The "ornaments as art" theme continues with The Art of AdORNAMENTSThe Museum Store invites artists and craftspeople of all ages to participate in RAM's holiday ornament competition by delivering a handmade ornament to the museum's reception desk before 4:00 pm on Tuesday, December 3. Award winners will be announced at RAM on December 6 at 6:00 pm during First Friday in Downtown Racine. All entries will be on display at the museum December 6-29. More information and  an entry form may be found on RAM's website at http://www.ramart.org/content/adornaments-artist-information-page for more information and to download an entry form. 


Exhibitions at RAM are made possible in part by: Presenting Sponsors - Karen Johnson Boyd and William B. Boyd; SC Johnson; Windgate Charitable Foundation.


RAM at 10 | Growing America's Craft Collection
This year marks the Racine Art Museum's 10th Anniversary in Downtown Racine. Visitors are invited to discover stunning exhibitions that shine a light on RAM's achievements over the past decade and predict an even brighter future.

Together, the two campuses of the Racine Art Museum, RAM in downtown Racine at 441 Main Street and the Charles A. Wustum Museum of Fine Arts at 2519 Northwestern Avenue, seek to elevate the stature of contemporary crafts to that of fine art by exhibiting significant works in craft media with painting, sculpture and photography, while providing outstanding educational art programming.

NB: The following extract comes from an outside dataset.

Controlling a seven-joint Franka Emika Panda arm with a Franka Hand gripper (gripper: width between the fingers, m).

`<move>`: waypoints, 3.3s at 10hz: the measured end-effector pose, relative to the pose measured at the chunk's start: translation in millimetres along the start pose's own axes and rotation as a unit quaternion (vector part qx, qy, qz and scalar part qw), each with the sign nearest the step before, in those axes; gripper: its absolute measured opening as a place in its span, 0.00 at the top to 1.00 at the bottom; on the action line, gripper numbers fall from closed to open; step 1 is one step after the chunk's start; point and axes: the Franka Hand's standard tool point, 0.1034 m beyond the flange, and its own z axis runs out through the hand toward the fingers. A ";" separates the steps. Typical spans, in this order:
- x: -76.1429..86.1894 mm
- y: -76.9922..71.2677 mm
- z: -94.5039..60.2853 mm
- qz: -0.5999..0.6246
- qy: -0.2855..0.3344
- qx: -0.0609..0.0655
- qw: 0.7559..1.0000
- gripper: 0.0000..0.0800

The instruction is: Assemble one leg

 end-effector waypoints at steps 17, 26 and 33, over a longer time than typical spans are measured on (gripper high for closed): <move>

Docent led contemporary craft and architectural tours of the museums are available. Both campuses of the Racine Art Museum are open to the public Tuesday - Saturday 10:00 am - 5:00 pm, and are closed Mondays, Federal holidays and Easter. RAM is open Sunday Noon - 5:00 pm, while Wustum is closed Sundays. An admission fee of $5 for adults, with reduced fees for students and seniors, applies at RAM. Admission to Wustum is free. Members are always admitted without charge to either campus.